Dr Eric Griffis grew up near Atlanta, Georgia, USA and studied at Marshall University in Huntington, West Virginia, and Emory University in Atlanta before moving to the University of California, San Francisco in 2004.

His graduate research focused on the dynamics of the nuclear pore complex (NPC) and how it may be regulated by events within the nucleus. He first made an informal visit to Dundee in 2006 and chose to move there in May 2009 despite counter-offers from other universities in the UK and US.

'I felt that Dundee offered the best combination of colleagues, facilities, and infrastructure,' he said, adding that he and his wife are very much looking forward to moving to Dundee this summer and starting their new lives in Scotland.

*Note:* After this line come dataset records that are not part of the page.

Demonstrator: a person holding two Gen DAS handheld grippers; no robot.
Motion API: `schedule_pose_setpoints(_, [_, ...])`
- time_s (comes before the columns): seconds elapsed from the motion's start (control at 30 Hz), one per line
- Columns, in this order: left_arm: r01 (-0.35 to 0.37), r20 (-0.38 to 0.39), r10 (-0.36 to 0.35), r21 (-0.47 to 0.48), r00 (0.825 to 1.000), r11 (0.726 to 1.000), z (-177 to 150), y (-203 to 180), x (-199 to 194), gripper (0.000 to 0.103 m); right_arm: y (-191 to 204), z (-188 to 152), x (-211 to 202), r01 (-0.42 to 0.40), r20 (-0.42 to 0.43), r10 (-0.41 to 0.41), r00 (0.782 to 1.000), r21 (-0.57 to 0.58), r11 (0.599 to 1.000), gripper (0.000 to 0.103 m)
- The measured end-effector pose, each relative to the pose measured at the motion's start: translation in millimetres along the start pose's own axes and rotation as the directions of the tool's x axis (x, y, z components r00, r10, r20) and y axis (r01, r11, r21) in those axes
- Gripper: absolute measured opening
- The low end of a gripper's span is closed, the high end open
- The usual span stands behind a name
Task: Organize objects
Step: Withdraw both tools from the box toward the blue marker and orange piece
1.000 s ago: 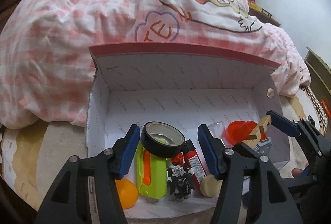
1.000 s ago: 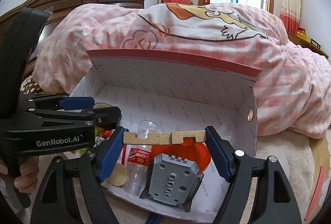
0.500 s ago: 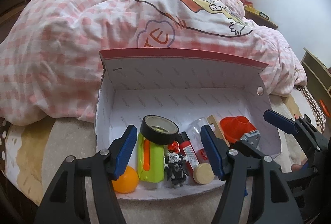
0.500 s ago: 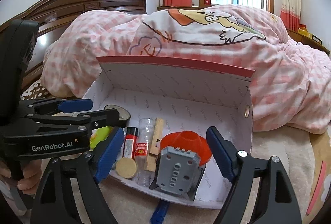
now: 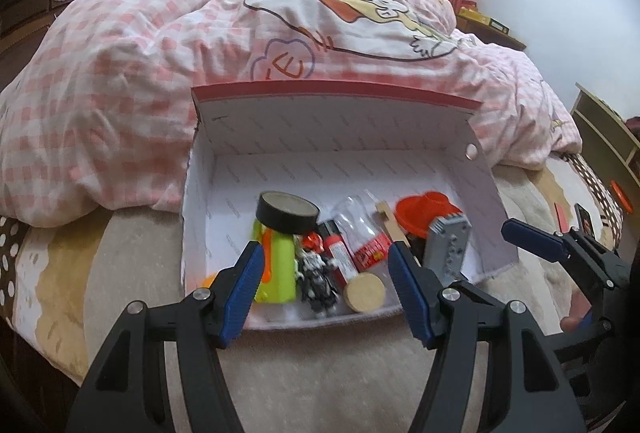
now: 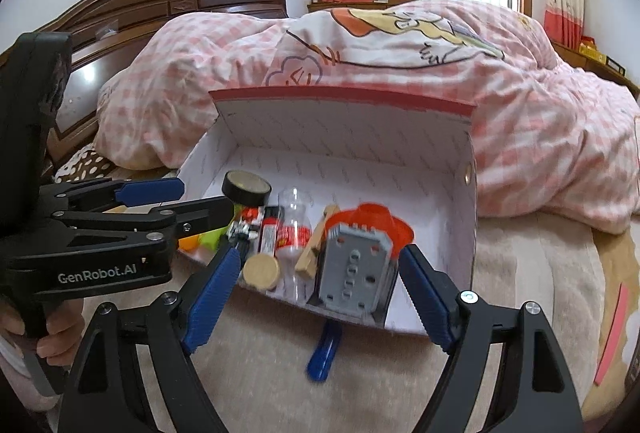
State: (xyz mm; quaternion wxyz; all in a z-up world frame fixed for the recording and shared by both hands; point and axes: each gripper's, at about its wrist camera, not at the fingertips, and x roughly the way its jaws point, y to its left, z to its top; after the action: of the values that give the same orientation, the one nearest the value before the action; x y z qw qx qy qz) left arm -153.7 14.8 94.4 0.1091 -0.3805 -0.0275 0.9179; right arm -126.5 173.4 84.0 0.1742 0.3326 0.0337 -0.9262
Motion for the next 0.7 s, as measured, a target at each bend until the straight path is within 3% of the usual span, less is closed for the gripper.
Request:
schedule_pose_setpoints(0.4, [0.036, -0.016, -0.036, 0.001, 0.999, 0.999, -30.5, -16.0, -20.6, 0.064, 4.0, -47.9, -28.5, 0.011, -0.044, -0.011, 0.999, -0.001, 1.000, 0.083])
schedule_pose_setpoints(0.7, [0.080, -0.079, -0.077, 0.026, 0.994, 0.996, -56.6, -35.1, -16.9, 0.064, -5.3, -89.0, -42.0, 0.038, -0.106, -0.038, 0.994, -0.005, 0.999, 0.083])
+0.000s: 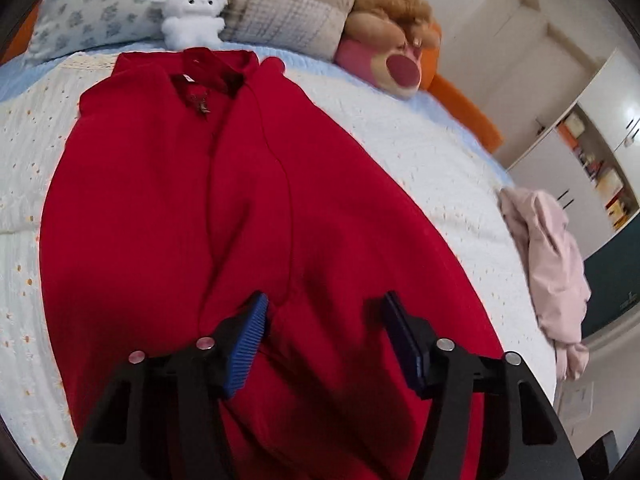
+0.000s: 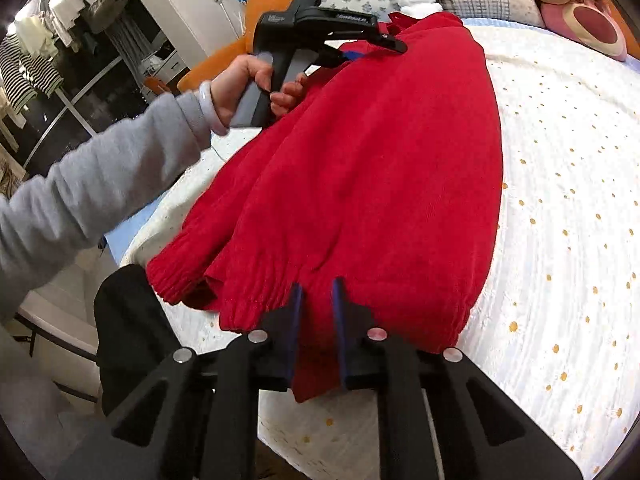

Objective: Fold large clothes

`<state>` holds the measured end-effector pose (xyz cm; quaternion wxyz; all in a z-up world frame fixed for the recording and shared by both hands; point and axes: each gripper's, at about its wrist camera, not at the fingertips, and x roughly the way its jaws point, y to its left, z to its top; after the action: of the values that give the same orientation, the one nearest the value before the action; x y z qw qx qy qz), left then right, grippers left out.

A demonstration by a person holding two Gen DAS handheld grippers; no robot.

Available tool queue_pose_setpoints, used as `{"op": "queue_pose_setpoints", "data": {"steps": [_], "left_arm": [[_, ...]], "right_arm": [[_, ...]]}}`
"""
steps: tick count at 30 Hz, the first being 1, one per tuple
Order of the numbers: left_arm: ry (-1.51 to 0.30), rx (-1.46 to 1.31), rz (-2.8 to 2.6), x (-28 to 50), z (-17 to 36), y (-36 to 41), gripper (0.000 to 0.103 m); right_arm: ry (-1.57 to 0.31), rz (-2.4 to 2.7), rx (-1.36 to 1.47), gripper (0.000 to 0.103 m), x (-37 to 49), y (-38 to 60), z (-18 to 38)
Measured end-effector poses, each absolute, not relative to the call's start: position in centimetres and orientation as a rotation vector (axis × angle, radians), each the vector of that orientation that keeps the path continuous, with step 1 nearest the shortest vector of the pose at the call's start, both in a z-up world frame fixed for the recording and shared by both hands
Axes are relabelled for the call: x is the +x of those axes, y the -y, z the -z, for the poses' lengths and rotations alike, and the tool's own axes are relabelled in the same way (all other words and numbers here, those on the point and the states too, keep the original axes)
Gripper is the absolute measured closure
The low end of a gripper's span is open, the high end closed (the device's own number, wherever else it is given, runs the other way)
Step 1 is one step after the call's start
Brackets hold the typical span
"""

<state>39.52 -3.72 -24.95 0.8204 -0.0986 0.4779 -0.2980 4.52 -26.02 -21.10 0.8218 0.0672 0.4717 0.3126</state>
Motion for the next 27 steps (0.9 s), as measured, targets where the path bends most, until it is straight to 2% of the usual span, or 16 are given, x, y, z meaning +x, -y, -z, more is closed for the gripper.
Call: {"op": "queue_pose_setpoints", "data": {"steps": [3,4,5,6,7,8,12,15,21,27], "left_arm": [[-1.030,-0.233,0.600,39.2,24.0,3.3,0.042],[-1.038,-0.249,0.583,38.7,23.1,2.9,0.038],[-1.036,-0.257,0.586,37.9,22.3,2.6,0.033],[-1.018,-0.261,0.596,36.7,21.2,2.2,0.029],[-0.988,-0.251,0.602,34.7,19.7,1.5,0.020],[-0.974,-0.237,0.607,33.0,18.8,0.8,0.013],[-0.961,-0.253,0.628,24.6,16.4,-2.8,0.011],[-1.032,-0.301,0.596,19.9,17.2,-5.1,0.010],[-1.244,-0.486,0.545,13.4,24.4,-8.6,0.010],[-1.237,-0.656,0.609,9.7,28.6,-8.7,0.010]], "right_arm": [[-1.028,-0.694,0.161,0.085,4.9,26.4,20.3],[-1.037,-0.711,0.196,0.077,5.1,26.7,19.9],[-1.041,-0.735,0.242,0.061,5.1,27.3,19.5],[-1.037,-0.754,0.286,0.053,5.1,28.0,18.7],[-1.017,-0.747,0.307,0.043,4.9,29.0,17.9],[-0.994,-0.728,0.317,0.042,4.6,30.2,17.0],[-0.997,-0.710,0.408,0.042,4.2,33.8,16.2],[-1.055,-0.699,0.499,0.040,5.0,35.6,17.3],[-1.236,-0.721,0.635,0.039,6.9,34.8,21.3],[-1.314,-0.672,0.552,0.037,7.8,33.1,23.1]]}}
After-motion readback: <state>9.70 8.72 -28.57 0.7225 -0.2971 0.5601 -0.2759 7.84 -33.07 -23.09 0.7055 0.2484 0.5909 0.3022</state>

Dr Anton Gartner came to Dundee in 2004 having received his PhD at the University of Vienna and carried out postdoctoral work at the Cold Spring Harbor Laboratory, New York, before working as a group leader at the Max Planck Institute for Biochemistry in Munich from April 2000 to July 2004

He said, 'I was attracted by the very strong research base that exists in the UK in general as well as by the very interactive scientific environment, provided by the Dundee’s College of Life Sciences and the Wellcome Trust Centre of Gene Expression and Regulation. Also we felt that we would feel comfortable in Dundee, not only for it s science but also for being a nice place to live.'

Dr Jonathan Chubb originally comes from Yorkshire, and was educated at Cambridge before doing his PhD studies at University College London. He then undertook postdoctoral work at the Albert Einstein College of Medicine, New York, and the Medical Research Council Human Genetics Unit in Edinburgh before joining the team at Dundee in 2005.

His lab takes a unique approach to understanding gene regulation and uses a microscope to directly watch transcription in living cells.